出典:みんなのウェディング「ナシ婚」に関する調査2017



ナシ婚にする理由は、
1位 経済的事情(23.2%)
2位 セレモニー的行為が嫌(10.6%)
3位 結婚式以外のことにお金を使いたい(9.9%)
4位 おめでた婚(9.3%)
みんなのウェディング「ナシ婚調査2017」より

と、経済的理由がトップ。結婚式は「高い」「お金がかかる」イメージがあり、やっと就職して働き始め、なんとか2人で力を合わせて楽しく暮らしているという若いカップルには高いハードルなのかもしれません。

また、授かり婚も結婚式をしない(できない)大きな理由の一つ。結婚カップルの1/4とも言われる授かり婚ですが、確かに体調がよくないときの結婚準備は心身ともにストレスがかかってたいへんなもの。結婚式より、子どものためにお金を使いたいという気持ちもわかります。

■ナシ婚の理由について
<経済的事情>
・金銭面が厳しく子供も産まれるので貯金をしなければいけなかった。(福島県 20代 女性)
・挙式、披露宴は行いたいがお金がない。(神奈川県 20代 女性)
<セレモニー的行為が嫌>
・人前に出るのがいや。面倒。注目されるのが苦手。(新潟県 30代 女性)
・晴れ舞台が苦手。(神奈川県 30代 女性)
<結婚式以外のことにお金を使いたい>
・挙式、披露宴にお金を使うよりも、その後の生活や貯蓄に回したいから。(愛知県 30代 女性)
・式をするお金で旅行したほうがいいと思ったため。(東京都 30代 女性)
<その他の理由>
・妊娠中で体調も悪く行う気にならなかった。今は子どもがもう少し大きくなるまではやりたいと思わない。(愛知県 20代 女性)
・ドレスをきて写真撮影だけで満足してしまった。(北海道 20代 女性)
出典:みんなのウェディング「ナシ婚」に関する調査2017


ナシ婚でも結婚報告するのが「大人のマナー」

ナシ婚

2人の結婚を心から祝ってくれる人の存在を忘れないようにしましょう。

ただ、それでもガイドが結婚式をおすすめするのには、理由があります。これは、実際に結婚してみてからでないとわからないかもしれませんが、結婚は2人が思う以上に周囲の人との絆で支えられるものだからです。

結婚とは、2人が独立した新しい家庭を築いていくこと。一つの家庭を持つということは、社会の中で大人として見られるということなので、それなりのお付き合いが求められます。これまでは知らないところで親がフォローしてくれていたようなことも含め、全部自分たちで周囲への気遣いをして、お付き合いをしていくことになります。結婚式は、そのスタートのセレモニー。2人で家庭を築いていきますということを宣言し、結婚相手を紹介する絶好のチャンスなのです。

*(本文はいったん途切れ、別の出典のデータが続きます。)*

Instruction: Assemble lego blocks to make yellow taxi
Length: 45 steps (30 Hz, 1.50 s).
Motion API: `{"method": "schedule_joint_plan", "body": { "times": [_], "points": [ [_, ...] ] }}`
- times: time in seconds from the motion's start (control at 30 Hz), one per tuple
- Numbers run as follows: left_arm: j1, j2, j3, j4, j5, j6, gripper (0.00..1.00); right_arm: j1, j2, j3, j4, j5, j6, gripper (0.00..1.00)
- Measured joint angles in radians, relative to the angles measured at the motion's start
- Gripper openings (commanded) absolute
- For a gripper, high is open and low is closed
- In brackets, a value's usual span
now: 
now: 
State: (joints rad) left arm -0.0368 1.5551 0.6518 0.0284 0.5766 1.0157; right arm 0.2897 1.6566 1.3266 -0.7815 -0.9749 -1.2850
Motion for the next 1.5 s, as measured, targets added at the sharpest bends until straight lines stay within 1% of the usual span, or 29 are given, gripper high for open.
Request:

結婚式はお金がかかるという印象はありますが、実際はご祝儀をいただくこともあり、過美になりすぎなければ自己負担額をおさえることもできます。また最近は花嫁の体調を考慮した授かり婚カップル向けのウェディングプランも各式場で増えているので、最初から“ナシ”と決めずに検討してみてはいかがでしょうか?

以前こんな話を聞いたことがあります。
「授かり婚で急に結婚が決まったために、なんとなく親族への挨拶もしそびれていたところ、親族に不幸があり、葬儀に行かざるを得なくなりました。親戚がたくさん集まる葬儀の場で結婚と妊娠の報告をしなければならず、私も彼も、彼のご両親もちょっとバツが悪い感じでした」

おめでたい報告が苦い思い出になってしまうのは悲しいですね。タイミングが悪く、結婚式はできなくても、結婚報告さえしておけばこういう状態にはならなくて済んだかもしれません。

年賀状

結婚報告を出しそびれていたカップルも年賀状で結婚報告を!

様々な理由でナシ婚を選択しても、せめて結婚報告は何らかの手段で行うことをおすすめします。たった1枚の「結婚しました」ハガキが、これからの2人を支えてくれる人たちの輪を広げるキッカケになるからです。

折りしも、いまは年賀状を出せる時期。


最近結婚したカップルはもちろん、結婚報告をきちんとしていなかったカップルも、チャンスです。年賀状を活用して結婚報告ができるからです。なんといっても、別々に出すよりコストが半分で済むのも魅力ですから、日本の慣習を利用して、スムーズに結婚報告をしてしまうのも賢い選択です。